Entropy is not due to the equations of our universe, but rather the initial conditions. So the asymmetry might be apparent but the equations might still be symmetric. Related is the idea of spontaneous symmetry breaking.
Of course, we don't have time symmetry in the equations anyway because of the weak force. But because the weak force is weak//doesn't matter much for the physics of many systems, we can often write the equations of physics as a time-symmetric term which essentially decides the motion plus a very small time-asymmetric term. So we can deal with the small term using techniques like perturbation theory, and use time symmetry for the rest.

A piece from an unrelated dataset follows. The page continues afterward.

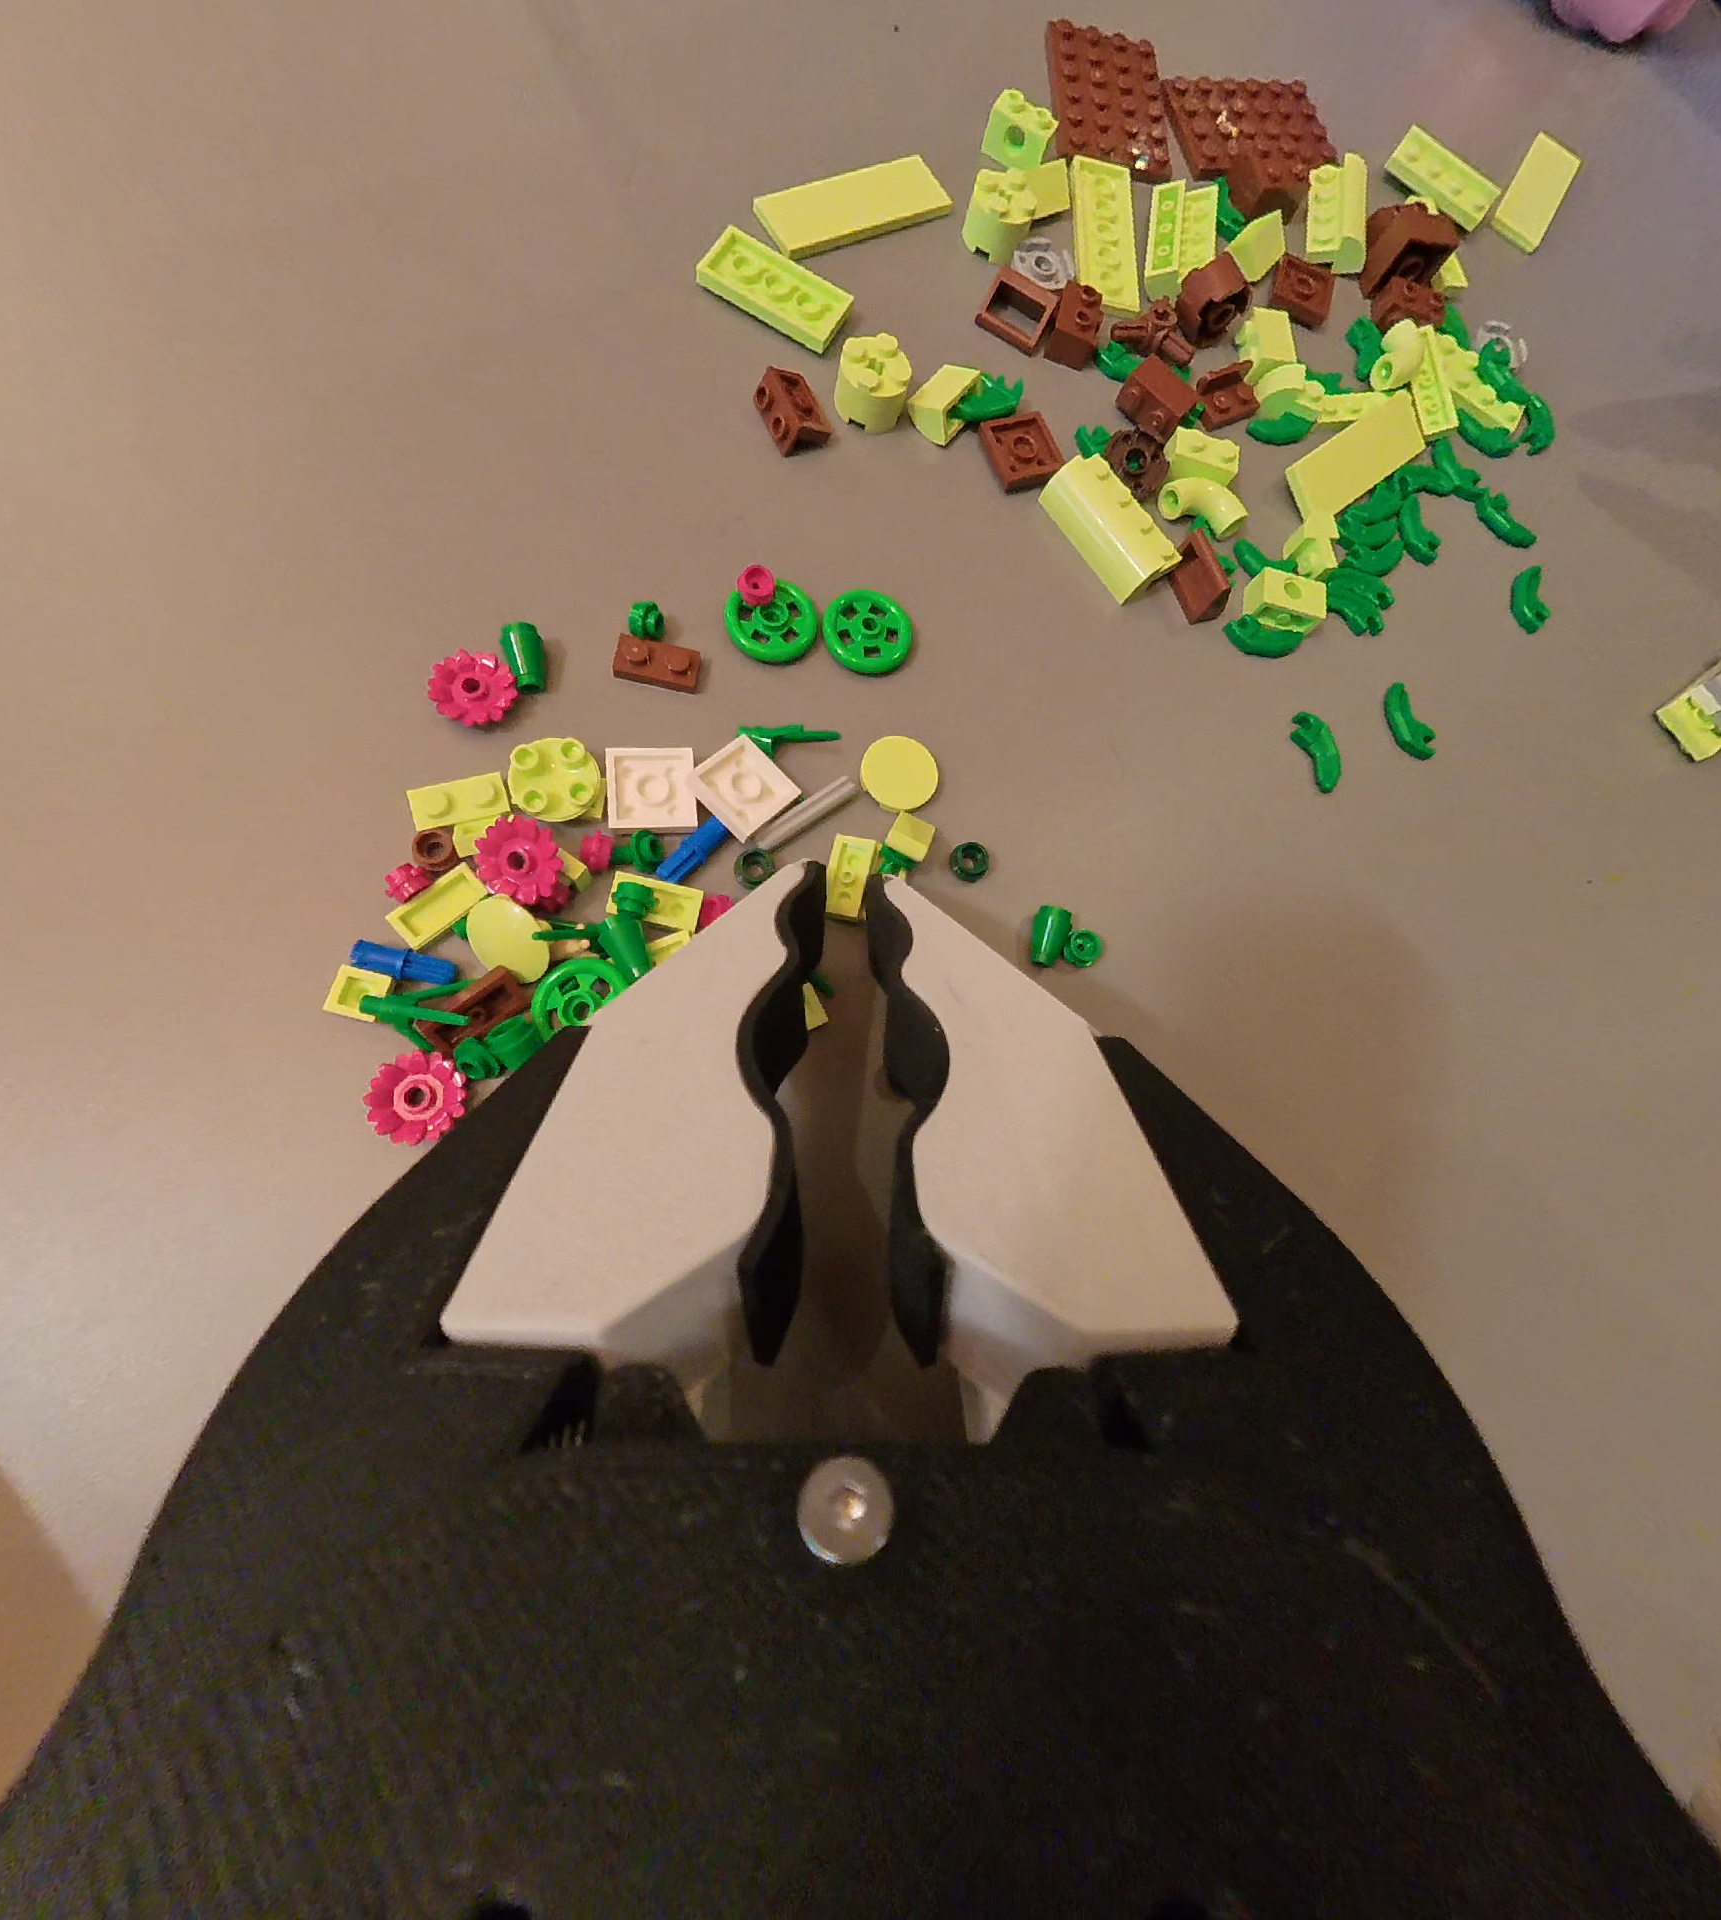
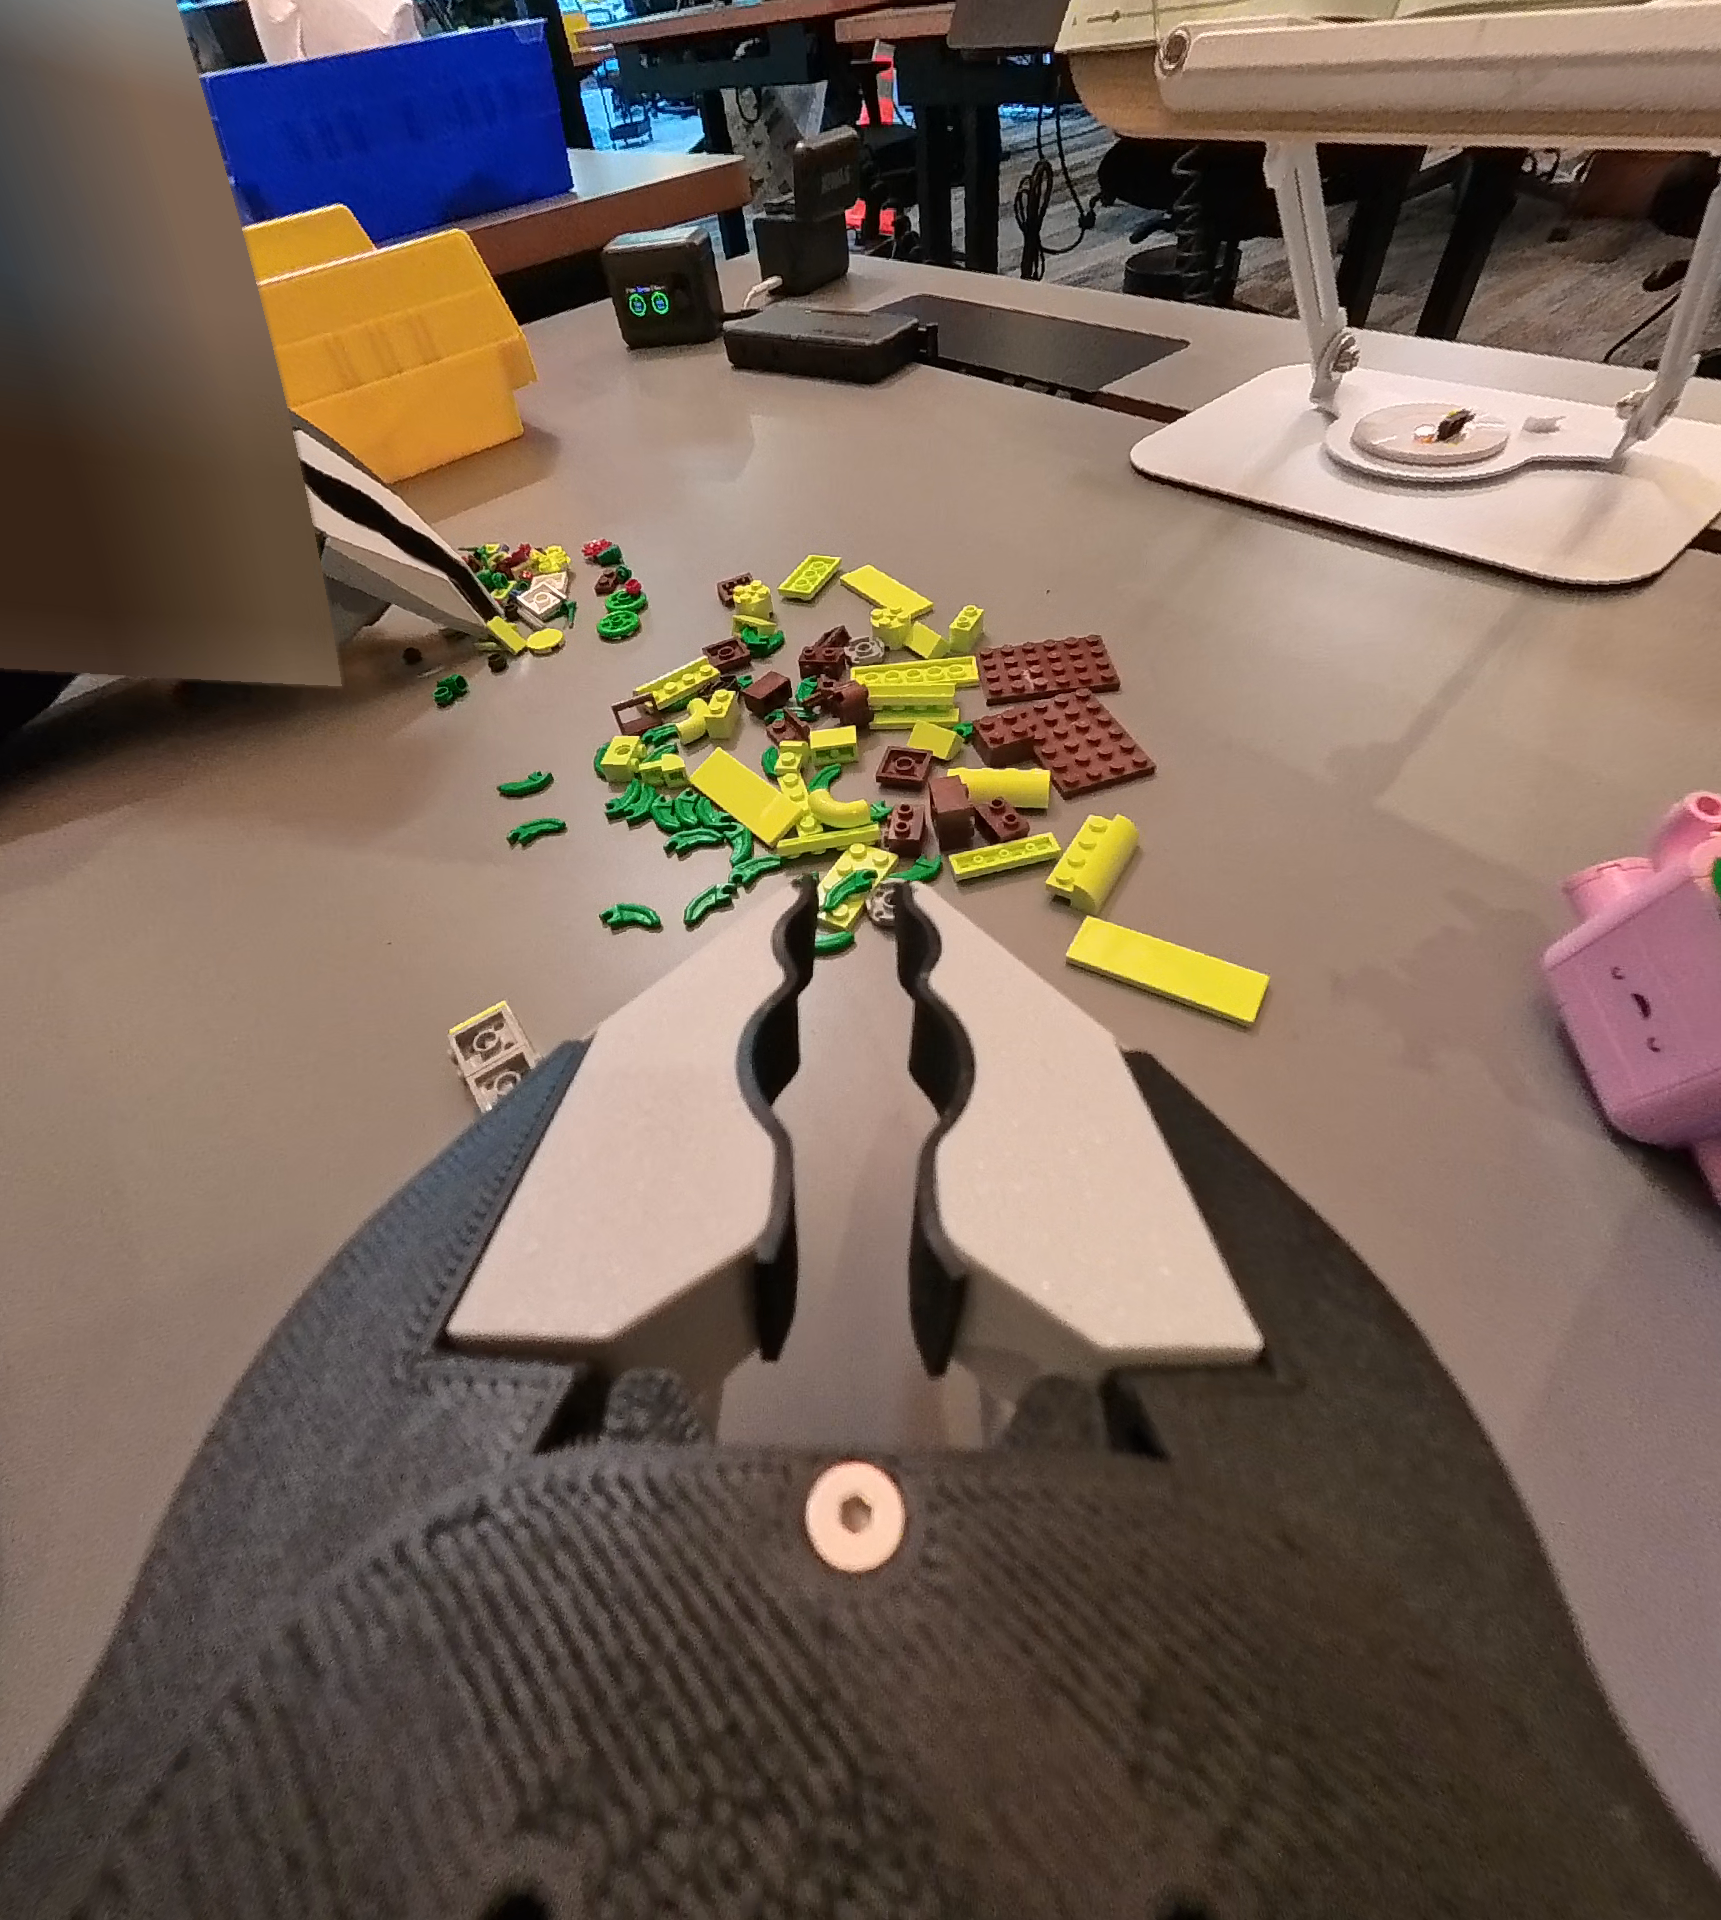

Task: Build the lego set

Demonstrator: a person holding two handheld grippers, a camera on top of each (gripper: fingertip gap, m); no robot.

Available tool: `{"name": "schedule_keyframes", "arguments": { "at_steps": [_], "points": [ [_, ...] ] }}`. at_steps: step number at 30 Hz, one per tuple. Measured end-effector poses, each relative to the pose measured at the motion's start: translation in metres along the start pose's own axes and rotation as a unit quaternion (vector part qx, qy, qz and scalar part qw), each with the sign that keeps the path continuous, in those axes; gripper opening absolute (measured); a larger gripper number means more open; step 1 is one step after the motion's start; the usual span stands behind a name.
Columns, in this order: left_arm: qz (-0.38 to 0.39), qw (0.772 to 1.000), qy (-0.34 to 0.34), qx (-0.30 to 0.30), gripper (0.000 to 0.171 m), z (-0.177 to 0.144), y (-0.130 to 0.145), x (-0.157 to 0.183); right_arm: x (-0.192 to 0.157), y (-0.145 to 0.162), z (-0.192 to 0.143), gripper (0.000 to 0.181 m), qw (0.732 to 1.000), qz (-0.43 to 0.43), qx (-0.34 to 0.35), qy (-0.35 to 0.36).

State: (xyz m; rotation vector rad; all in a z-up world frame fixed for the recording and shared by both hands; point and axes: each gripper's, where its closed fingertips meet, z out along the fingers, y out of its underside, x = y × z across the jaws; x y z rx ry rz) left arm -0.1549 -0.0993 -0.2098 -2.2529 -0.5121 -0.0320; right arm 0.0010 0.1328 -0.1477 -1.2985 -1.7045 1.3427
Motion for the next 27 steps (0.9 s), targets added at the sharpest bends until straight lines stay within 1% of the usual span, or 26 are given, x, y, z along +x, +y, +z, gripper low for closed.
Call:
{"name": "schedule_keyframes", "arguments": {
  "at_steps": [5, 6, 8, 11, 13, 14, 16, 20, 23, 27],
  "points": [
    [-0.019, 0.999, 0.017, 0.024, 0.005, -0.005, -0.007, 0.001, 0.000, 0.000, 0.000, 0.013, 1.000, 0.000, 0.000, 0.000],
    [-0.025, 0.999, 0.021, 0.033, 0.000, -0.007, -0.009, 0.001, 0.000, 0.000, 0.000, 0.013, 1.000, 0.000, 0.000, 0.000],
    [-0.045, 0.996, 0.043, 0.063, 0.000, -0.012, -0.018, 0.003, 0.000, 0.000, 0.000, 0.013, 1.000, 0.001, -0.001, 0.000],
    [-0.090, 0.986, 0.091, 0.107, 0.000, -0.022, -0.031, 0.008, 0.000, 0.000, 0.000, 0.013, 1.000, 0.000, -0.002, 0.000],
    [-0.103, 0.983, 0.091, 0.118, 0.000, -0.025, -0.032, 0.004, 0.000, 0.001, 0.001, 0.013, 1.000, 0.000, -0.002, 0.000],
    [-0.101, 0.985, 0.078, 0.117, 0.000, -0.026, -0.031, -0.001, 0.000, 0.001, 0.000, 0.013, 1.000, -0.001, -0.002, 0.000],
    [-0.082, 0.990, 0.047, 0.100, 0.006, -0.023, -0.025, -0.007, 0.000, 0.001, 0.000, 0.013, 1.000, -0.001, -0.002, 0.000],
    [-0.035, 0.998, -0.005, 0.045, 0.012, -0.012, -0.013, -0.008, 0.000, 0.001, 0.001, 0.013, 1.000, -0.001, -0.003, -0.001],
    [-0.003, 0.999, -0.043, 0.005, 0.015, -0.005, -0.004, -0.010, 0.000, 0.001, 0.001, 0.013, 1.000, -0.001, -0.003, -0.001],
    [0.004, 0.998, -0.061, -0.020, 0.016, -0.001, 0.002, -0.010, 0.000, 0.001, 0.001, 0.013, 1.000, -0.001, -0.004, -0.001]
  ]
}}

> Of course, we don't have time symmetry in the equations anyway because of the weak force.
Could you expand on what you mean here? I've expected for a while that there was going to be something non-time-reversal-symmetric with the weak force, on the basis of parity violation (space-reversal doesn't give you the same equations) plus relativity (space and time are the same thing, at least kind of). But getting there directly from parity violation might require a faster-than-light frame of reference to observe it from, which is... let's just say it's experimentally difficult.
The answer, as you point out, is that CP violation implies T violation. Experimentally testing T violation is much, much harder, and I don't think has really been done in many systems (look at Fitch and Cronin's work for an example), but we know CP violation implies it. So it's there. Or at least, to our best knowledge, it's there -- T violation is not very well understood.